If I'm really going to continue down this path where I compare a largely forgotten B-movie to Buñuel, I might as well go the whole way and mention its religious imagery. The architecture of the house is almost church-like, most of the action taking place in the large living with tall, arched ceilings. The first shot of the interior pans across the room from a youthful picture of Karl's mother to a life-sized statue of the Virgin Mary to the dummy in its wheelchair, a visual succession of mother's transition from living entity to sainted figure made of plastic. Karl "kills" this version of his mother to spare her the sight of his sins: sloth (his habit is to sleep until late afternoon), gluttony (the way he goes voraciously at that chicken), lust (spying on his sister), pride (complaining about not wanting to be treated like a child), envy (his obvious admiration of Tony), wrath (the eventual murders) and greed (more like selfishness I guess - demanding attention and wanting Anna to himself.) Karl, shirtless in giant tighty whities that look like a loincloth and resembling Jim "Jesus" Caviezel's nerdy younger brother, paints a Christ-like figure in his dreams and even plays fugitive, tellingly remarking to his hidden dummy "Thank god they didn't find you too!" This dummy is his personal devil: she doesn't make an appearance until Tony has completely usurped the household, and is always positioned by Karl's ear as though suggesting evil things for him to do, which Karl probably doesn't even consider evil. He tells Mr. Phillips the mailman "I don't like to see people suffer," hinting that his upcoming murder spree is a cleansing of those around him whose problems he recognizes as suffering. After he's committed the final double murder and left the house, his send off to the bodies is "May god bless you and keep you both" - the voiceover is immediately followed by a visually jarring long shot of Karl on the motorcycle ascending a towering incline on the parkway when he and the bike disappear seemingly into the sky, as if to heaven, the score building to a sinister surge of overlapping strings.
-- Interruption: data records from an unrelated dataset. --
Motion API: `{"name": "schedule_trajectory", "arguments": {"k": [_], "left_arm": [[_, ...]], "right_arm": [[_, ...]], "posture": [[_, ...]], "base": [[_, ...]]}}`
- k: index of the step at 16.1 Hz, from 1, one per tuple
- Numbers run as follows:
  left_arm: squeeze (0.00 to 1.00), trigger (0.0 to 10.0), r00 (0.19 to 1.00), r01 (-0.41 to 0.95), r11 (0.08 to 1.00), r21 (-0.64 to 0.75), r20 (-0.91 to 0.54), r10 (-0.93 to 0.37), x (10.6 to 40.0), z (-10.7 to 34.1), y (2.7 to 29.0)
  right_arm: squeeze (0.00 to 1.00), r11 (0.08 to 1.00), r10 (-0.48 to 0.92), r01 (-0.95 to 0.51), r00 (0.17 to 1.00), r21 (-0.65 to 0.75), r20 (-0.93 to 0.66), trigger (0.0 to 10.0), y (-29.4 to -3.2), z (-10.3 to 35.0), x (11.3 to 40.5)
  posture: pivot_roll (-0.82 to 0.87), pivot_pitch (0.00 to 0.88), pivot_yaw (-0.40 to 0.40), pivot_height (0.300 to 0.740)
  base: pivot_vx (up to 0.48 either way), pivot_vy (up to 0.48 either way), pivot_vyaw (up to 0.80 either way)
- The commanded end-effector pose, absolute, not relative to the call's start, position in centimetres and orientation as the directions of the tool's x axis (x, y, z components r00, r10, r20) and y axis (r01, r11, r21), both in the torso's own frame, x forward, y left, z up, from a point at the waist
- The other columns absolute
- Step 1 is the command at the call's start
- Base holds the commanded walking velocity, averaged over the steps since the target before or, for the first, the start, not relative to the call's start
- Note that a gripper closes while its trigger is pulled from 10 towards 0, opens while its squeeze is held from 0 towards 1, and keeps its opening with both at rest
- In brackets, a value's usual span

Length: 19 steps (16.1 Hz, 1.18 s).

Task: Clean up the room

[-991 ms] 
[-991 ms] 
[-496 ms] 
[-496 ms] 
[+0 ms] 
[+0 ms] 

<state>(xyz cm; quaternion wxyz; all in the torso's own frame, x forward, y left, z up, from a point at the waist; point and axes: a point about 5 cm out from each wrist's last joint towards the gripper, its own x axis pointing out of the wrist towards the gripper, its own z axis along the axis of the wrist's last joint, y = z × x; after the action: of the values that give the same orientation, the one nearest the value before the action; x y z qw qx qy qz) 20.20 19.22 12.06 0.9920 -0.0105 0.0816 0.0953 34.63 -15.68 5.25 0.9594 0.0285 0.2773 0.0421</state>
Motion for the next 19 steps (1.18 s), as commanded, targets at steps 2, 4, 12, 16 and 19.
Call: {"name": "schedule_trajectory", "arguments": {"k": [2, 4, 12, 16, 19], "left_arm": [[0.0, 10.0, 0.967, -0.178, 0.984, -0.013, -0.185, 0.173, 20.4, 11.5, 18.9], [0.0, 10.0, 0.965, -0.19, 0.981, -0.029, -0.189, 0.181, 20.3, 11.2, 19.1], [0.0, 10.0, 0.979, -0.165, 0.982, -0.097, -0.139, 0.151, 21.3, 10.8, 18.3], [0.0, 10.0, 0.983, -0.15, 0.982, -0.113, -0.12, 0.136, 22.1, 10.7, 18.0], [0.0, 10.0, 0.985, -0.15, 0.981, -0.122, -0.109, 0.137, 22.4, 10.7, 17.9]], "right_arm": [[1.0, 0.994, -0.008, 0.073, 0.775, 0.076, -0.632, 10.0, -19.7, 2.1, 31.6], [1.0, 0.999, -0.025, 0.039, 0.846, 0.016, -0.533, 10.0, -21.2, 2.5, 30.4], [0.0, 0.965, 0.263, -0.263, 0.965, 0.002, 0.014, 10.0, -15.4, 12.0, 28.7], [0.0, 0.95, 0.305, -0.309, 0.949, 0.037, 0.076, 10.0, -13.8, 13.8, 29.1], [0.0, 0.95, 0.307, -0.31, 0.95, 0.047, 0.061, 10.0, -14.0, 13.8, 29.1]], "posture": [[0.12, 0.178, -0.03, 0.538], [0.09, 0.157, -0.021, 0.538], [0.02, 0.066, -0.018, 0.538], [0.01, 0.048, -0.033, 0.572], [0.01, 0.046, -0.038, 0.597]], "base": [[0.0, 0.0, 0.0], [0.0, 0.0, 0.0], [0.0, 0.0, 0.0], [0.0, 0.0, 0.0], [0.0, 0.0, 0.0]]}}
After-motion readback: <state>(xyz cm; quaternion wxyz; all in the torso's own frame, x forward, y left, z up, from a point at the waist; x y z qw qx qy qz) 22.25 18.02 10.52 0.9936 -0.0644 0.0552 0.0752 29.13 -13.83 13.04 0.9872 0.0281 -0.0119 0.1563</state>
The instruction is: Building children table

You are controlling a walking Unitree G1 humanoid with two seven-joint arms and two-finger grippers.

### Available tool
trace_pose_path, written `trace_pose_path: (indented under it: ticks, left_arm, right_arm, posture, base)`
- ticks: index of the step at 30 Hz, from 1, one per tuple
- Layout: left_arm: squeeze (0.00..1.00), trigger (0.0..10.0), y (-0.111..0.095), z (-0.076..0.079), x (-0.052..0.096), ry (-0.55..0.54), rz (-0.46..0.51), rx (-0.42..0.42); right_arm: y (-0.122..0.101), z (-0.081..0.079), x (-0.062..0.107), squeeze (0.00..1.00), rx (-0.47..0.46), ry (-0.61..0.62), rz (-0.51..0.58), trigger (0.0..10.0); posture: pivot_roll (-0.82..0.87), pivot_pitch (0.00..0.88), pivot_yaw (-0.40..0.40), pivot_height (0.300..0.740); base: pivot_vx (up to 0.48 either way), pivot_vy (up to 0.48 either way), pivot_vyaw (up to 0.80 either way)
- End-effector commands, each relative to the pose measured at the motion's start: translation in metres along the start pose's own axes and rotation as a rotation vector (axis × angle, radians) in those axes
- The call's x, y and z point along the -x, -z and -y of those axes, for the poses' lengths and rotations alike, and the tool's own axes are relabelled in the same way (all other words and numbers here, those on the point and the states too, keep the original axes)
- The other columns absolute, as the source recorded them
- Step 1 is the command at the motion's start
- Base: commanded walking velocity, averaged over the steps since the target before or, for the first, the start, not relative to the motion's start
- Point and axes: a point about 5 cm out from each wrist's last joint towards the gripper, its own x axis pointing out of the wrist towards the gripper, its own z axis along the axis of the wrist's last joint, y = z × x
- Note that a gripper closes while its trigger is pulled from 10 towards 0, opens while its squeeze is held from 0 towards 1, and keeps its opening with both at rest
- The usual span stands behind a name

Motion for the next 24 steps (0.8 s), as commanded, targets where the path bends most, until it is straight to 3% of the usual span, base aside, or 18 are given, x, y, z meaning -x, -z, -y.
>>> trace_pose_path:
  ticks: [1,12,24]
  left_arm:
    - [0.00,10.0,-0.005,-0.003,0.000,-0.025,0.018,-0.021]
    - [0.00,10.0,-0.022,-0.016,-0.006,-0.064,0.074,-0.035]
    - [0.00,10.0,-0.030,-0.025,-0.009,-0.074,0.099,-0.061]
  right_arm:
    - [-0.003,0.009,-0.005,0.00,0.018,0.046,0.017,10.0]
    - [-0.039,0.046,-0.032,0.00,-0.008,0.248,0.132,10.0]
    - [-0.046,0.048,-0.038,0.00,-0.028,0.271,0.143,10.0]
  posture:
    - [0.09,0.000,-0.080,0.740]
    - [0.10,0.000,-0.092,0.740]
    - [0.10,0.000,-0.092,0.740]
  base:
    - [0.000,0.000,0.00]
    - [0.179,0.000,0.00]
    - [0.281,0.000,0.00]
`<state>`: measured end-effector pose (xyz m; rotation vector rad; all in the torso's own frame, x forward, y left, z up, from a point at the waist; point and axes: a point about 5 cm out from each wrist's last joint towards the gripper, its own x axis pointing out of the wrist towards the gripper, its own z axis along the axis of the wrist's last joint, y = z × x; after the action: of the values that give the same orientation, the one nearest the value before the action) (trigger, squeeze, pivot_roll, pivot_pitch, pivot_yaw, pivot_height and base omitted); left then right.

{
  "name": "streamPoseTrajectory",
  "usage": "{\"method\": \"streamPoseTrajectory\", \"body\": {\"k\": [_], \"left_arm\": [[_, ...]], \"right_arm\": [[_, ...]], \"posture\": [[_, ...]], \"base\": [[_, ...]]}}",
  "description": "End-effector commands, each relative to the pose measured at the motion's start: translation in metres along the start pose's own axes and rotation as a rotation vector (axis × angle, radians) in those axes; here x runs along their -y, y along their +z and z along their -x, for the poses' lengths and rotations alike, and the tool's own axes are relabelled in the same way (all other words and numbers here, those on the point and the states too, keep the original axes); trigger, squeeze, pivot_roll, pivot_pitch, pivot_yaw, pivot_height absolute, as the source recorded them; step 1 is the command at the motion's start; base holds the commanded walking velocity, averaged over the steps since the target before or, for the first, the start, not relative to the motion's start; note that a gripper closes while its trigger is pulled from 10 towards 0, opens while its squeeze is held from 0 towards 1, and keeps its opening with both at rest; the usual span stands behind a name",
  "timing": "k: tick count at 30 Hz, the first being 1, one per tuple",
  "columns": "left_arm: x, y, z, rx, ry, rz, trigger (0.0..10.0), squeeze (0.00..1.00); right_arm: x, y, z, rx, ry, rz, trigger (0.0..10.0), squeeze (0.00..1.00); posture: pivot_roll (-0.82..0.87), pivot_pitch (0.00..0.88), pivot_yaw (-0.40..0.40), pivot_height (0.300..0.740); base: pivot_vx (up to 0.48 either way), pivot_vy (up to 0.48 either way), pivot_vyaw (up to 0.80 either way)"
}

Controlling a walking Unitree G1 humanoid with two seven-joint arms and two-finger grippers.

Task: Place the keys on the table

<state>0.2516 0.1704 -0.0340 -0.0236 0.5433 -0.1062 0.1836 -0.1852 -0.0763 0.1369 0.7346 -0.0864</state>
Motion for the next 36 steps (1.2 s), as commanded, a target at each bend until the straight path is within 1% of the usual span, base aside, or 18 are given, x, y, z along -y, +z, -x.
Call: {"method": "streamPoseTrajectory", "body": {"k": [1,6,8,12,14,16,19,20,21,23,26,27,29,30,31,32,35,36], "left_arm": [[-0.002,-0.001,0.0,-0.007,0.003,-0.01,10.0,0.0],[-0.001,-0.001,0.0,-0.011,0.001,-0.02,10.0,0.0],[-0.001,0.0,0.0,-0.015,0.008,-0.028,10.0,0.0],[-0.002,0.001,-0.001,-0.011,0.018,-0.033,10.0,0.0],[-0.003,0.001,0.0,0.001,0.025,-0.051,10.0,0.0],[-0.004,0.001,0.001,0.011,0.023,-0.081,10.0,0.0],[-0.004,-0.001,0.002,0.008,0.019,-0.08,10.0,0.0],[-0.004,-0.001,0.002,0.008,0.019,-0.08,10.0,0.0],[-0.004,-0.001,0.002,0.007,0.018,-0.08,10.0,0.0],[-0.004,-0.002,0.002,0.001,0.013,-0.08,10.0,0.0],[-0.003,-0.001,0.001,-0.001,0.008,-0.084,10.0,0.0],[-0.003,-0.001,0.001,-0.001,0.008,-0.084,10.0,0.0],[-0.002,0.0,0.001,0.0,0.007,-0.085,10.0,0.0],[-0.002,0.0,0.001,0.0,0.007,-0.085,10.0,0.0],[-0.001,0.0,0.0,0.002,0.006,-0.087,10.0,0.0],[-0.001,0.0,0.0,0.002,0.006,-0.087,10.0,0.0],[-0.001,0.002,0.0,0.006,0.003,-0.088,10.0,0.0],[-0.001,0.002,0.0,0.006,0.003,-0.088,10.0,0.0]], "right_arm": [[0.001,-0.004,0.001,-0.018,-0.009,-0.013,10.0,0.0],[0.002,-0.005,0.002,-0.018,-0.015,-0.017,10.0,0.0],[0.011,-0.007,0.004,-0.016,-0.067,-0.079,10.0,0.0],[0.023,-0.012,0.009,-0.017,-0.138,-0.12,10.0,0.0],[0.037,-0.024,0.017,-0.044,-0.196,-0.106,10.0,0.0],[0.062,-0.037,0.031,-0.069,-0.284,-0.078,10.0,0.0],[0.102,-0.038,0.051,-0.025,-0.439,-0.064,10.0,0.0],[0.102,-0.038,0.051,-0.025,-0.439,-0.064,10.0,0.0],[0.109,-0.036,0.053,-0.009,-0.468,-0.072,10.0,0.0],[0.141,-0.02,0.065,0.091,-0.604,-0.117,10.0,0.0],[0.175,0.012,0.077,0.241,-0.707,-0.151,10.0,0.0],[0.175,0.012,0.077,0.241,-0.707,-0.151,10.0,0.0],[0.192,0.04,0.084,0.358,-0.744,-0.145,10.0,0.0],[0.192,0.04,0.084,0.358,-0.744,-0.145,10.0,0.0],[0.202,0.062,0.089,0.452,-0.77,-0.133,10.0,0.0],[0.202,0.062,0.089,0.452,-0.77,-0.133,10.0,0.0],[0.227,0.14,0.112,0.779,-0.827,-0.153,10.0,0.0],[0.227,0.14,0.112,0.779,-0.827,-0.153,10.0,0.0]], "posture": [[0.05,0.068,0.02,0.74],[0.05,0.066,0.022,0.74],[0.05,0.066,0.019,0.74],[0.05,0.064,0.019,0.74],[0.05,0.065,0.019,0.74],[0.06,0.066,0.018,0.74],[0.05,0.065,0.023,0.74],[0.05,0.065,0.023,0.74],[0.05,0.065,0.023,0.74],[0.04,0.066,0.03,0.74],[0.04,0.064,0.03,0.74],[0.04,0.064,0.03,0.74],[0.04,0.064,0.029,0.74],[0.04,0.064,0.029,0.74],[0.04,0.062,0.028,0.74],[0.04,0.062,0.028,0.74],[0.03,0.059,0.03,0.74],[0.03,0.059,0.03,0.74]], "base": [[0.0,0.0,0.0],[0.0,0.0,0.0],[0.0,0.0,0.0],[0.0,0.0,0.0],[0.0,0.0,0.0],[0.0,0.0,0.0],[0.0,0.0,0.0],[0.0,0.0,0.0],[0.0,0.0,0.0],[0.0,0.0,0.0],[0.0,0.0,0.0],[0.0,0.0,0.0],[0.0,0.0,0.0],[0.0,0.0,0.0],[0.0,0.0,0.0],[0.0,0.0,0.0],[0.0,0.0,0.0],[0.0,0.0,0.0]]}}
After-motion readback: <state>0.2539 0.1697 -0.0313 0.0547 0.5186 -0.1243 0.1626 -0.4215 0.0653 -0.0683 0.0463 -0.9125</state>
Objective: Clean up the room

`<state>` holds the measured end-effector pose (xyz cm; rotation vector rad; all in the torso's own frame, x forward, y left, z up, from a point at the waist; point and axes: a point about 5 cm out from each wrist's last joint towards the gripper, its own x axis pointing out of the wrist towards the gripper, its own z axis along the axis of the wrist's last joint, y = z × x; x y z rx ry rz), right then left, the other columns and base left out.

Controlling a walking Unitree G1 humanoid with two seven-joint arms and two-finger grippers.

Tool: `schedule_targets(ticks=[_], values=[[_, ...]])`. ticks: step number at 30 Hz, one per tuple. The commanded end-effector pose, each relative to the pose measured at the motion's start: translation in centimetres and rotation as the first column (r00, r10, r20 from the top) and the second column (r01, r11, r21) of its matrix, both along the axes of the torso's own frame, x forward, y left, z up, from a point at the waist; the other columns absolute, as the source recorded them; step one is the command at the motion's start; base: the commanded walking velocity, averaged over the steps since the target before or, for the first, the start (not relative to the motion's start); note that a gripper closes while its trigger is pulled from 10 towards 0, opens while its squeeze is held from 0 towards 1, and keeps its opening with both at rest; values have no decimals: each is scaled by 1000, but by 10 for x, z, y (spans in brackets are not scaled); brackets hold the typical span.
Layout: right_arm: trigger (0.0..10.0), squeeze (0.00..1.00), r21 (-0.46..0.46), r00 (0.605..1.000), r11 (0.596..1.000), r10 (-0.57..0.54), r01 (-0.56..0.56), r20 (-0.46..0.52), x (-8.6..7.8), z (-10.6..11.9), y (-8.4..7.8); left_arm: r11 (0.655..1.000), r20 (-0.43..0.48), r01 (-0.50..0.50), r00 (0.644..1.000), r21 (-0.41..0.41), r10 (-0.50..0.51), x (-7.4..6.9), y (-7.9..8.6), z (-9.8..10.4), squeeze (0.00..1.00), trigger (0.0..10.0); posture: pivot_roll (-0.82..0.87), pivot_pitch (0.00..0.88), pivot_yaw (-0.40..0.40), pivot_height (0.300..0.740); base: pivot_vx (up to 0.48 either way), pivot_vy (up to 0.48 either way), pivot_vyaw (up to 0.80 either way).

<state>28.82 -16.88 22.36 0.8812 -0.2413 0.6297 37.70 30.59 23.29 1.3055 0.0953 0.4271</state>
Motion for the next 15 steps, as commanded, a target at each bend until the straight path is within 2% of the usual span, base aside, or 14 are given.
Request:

Although he has a decent sense of humor (he tells his mommy-mannequin "Here's the new issue of Look. Have you seen it? You can LOOK at it later...") Karl has got to be one of the most wretched and repugnant heroes in movie history. Tormented by memories of his alcoholic father pummeling his mother to death in her wheelchair, he still keeps the same fire poker murder weapon around the house. Beyond practicality (why waste a perfectly good fire poker?), keeping the prop leaning against the fireplace is an attempt to normalize it back to domestic utility, to allow it to fit in with the other everyday items as if it never saw the inside of an unfortunate woman's skull. Yet it's the first thing Karl grabs when he reenacts the crime first with the mother-dummy, then against poor Mr. Phillips the postman, whose war wound limp Karl obsesses over as a handicap akin to whatever kept his mother defenseless in her wheelchair. Until Tony's reintroduction of a dominant male in the house sparks his murder spree, Karl has remained a stunted man-child, enjoying tuna fish sandwiches and wearing the same outfit of short-sleeved shirt and short short jeans every day (at least the shorts are tight so as to avoid anything hangin out - that'd cause some bad dreams.) Anna says he's "like a child at times...he's intelligent, but he's not," blatantly ignoring her own role in suppressing his ignorance of the world, which Karl sums up with the defensive declaration "It's just that there's some things I've never been TOLD." Like a happily naïve little kid, he goes to the end of the rocks by sea, spreads his arms and cries "GOOD MORNING, WORLD!" in what seems like a normal ritual for him: he longs to escape the confines of the house, but can't psychologically pull himself away from what happened there. To equalize what remains of the family with the absent mother and father, Karl offers two victims - Mr. Phillips and Tony - in place of the parents and destroys himself and Anna to completely devastate the unnatural balance of the household.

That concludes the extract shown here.